Pull out every line below that holds the word "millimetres".

━━━━━ DATA LISTING ━━━━━

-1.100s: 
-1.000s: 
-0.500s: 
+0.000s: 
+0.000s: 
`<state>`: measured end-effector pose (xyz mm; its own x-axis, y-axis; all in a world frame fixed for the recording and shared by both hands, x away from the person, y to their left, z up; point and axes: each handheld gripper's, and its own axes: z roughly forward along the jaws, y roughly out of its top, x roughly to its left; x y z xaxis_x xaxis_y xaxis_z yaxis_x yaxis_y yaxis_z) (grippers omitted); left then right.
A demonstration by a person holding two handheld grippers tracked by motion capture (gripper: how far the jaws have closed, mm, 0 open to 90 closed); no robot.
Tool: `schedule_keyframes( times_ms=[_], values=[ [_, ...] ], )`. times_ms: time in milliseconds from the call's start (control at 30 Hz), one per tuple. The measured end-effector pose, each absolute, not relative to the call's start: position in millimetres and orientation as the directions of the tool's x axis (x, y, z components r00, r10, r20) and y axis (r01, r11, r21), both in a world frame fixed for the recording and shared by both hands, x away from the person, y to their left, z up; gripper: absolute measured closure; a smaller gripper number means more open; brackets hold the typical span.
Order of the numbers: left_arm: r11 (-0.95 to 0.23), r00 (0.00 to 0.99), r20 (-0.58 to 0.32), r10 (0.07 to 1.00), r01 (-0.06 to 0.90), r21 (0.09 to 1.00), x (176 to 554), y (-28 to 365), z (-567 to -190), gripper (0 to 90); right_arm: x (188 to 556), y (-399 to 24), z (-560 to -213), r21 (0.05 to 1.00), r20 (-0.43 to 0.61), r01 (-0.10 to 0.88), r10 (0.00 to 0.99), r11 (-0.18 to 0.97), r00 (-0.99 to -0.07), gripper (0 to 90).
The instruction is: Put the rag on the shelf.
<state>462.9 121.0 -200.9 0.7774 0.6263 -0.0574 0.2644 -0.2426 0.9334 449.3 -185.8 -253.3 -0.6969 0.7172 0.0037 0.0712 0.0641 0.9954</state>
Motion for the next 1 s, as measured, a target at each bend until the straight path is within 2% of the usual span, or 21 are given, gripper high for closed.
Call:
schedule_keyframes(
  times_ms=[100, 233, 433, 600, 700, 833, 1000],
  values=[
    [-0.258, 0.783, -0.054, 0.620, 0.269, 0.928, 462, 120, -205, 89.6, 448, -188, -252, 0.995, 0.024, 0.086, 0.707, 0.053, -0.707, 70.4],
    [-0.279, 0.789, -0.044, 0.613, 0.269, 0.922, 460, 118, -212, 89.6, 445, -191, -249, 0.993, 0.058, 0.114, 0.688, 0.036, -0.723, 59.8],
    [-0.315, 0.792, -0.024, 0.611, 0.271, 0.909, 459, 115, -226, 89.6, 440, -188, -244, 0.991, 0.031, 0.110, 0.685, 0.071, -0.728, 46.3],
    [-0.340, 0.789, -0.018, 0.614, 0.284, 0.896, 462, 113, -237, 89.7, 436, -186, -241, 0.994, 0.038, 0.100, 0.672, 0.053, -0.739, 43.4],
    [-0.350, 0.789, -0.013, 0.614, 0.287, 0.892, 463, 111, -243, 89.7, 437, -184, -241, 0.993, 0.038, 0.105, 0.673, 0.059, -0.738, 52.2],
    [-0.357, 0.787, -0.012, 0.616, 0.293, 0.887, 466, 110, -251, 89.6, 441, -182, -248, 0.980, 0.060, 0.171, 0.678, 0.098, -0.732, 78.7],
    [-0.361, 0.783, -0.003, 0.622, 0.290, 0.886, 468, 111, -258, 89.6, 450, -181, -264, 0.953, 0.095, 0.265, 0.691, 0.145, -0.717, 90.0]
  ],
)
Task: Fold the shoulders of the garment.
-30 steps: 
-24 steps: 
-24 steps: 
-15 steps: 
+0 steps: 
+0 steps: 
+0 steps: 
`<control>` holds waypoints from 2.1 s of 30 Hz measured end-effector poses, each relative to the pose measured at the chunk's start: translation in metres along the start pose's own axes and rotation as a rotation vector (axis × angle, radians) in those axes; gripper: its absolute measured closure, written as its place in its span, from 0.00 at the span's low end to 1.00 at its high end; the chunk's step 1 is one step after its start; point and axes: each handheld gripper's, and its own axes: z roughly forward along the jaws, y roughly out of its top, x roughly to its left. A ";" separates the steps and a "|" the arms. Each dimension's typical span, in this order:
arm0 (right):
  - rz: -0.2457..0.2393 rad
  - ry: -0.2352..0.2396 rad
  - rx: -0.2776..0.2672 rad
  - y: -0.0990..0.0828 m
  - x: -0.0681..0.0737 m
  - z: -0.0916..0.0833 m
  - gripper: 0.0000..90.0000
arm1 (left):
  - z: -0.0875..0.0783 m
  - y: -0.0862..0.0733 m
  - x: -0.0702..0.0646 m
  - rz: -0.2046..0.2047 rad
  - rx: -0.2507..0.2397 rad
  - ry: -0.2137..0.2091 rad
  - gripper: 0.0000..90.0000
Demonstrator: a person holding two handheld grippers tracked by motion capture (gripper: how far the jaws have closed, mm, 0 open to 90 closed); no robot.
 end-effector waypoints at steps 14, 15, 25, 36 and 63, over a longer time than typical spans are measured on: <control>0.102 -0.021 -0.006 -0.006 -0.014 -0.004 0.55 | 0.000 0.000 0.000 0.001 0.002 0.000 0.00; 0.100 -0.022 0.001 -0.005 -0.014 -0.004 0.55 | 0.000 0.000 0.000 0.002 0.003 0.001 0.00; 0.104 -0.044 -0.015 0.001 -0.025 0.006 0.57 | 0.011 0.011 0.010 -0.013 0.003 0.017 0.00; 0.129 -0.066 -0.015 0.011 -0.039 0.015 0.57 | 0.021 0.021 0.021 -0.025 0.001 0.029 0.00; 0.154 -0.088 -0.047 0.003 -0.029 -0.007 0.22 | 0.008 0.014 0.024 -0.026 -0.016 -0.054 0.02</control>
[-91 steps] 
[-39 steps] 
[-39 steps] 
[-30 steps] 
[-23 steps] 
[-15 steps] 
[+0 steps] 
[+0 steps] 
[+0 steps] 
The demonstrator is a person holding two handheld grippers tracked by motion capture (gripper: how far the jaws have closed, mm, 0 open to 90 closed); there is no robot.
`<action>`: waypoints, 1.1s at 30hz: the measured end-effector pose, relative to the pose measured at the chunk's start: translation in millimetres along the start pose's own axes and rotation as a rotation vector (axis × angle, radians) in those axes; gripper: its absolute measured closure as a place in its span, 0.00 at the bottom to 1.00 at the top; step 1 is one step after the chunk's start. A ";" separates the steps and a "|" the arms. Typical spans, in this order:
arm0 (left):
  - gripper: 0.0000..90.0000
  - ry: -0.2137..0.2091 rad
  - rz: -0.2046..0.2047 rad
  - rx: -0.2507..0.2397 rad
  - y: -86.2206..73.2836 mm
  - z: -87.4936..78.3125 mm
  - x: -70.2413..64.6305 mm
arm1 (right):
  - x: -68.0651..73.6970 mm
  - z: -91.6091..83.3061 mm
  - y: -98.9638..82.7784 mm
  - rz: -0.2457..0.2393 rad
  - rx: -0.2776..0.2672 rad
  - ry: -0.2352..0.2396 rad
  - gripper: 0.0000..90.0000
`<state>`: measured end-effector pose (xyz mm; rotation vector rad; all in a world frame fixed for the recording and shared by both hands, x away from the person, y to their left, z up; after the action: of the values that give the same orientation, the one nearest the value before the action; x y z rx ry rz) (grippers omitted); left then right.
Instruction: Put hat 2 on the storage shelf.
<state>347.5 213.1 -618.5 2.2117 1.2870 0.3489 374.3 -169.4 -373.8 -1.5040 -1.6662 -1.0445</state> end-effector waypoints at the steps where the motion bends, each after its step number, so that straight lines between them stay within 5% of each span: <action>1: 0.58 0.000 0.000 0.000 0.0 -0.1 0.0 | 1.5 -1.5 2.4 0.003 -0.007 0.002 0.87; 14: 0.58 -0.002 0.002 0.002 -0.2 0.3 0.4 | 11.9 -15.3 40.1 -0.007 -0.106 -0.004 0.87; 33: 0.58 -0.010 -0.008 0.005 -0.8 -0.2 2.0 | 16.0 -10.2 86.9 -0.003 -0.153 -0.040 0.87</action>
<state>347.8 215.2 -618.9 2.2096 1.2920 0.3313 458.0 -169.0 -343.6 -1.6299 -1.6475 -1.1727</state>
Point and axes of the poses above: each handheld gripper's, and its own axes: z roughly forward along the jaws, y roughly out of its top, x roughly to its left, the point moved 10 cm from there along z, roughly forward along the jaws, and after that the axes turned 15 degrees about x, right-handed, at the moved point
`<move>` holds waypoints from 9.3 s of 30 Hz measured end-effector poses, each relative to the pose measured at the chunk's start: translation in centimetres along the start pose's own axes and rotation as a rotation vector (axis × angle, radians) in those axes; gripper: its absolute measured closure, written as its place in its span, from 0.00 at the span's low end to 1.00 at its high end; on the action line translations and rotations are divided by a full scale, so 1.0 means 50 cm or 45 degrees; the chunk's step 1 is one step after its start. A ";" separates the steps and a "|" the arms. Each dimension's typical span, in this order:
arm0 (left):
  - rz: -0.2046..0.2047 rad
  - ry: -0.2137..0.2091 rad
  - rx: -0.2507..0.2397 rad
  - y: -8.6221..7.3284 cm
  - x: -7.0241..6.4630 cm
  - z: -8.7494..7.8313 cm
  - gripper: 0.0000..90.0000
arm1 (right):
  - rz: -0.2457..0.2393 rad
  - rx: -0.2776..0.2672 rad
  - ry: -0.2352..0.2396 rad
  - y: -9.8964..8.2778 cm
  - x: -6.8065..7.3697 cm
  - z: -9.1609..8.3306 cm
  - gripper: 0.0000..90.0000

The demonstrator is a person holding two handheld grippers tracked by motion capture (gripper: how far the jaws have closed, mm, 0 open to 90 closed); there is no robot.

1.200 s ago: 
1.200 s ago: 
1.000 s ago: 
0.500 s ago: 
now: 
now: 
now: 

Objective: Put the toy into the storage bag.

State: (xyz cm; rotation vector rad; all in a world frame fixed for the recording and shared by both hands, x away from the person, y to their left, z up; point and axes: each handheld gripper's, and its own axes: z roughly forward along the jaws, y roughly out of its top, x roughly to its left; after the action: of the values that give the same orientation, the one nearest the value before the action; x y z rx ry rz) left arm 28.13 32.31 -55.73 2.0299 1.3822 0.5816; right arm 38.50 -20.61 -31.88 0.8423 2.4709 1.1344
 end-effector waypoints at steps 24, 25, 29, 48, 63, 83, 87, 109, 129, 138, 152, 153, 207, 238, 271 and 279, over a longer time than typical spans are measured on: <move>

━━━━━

TASK RESULT:
Tool: `schedule_keyframes( times_ms=[_], values=[ [_, ...] ], )`. times_ms: time in milliseconds from the call's start (control at 30 Hz), one per tuple. The measured end-effector pose, each absolute, not relative to the call's start: position in millimetres and orientation as the directions of the tool's x axis (x, y, z components r00, r10, r20) and y axis (r01, r11, r21), both in a world frame fixed for the recording and shared by both hands, x away from the person, y to their left, z up; gripper: absolute measured closure; a smaller gripper number means more open; brackets hold the typical span.
`<action>`: waypoints, 1.1s at 30hz: the measured end-effector pose, relative to the pose measured at the chunk's start: translation in millimetres along the start pose's own axes and rotation as a rotation vector (axis × angle, radians) in those axes; gripper: its absolute measured closure as a place in its span, 0.00 at the bottom to 1.00 at the top; step 1 is one step after the chunk's start. A ";" separates the steps and a "|" the arms. Typical spans, in this order:

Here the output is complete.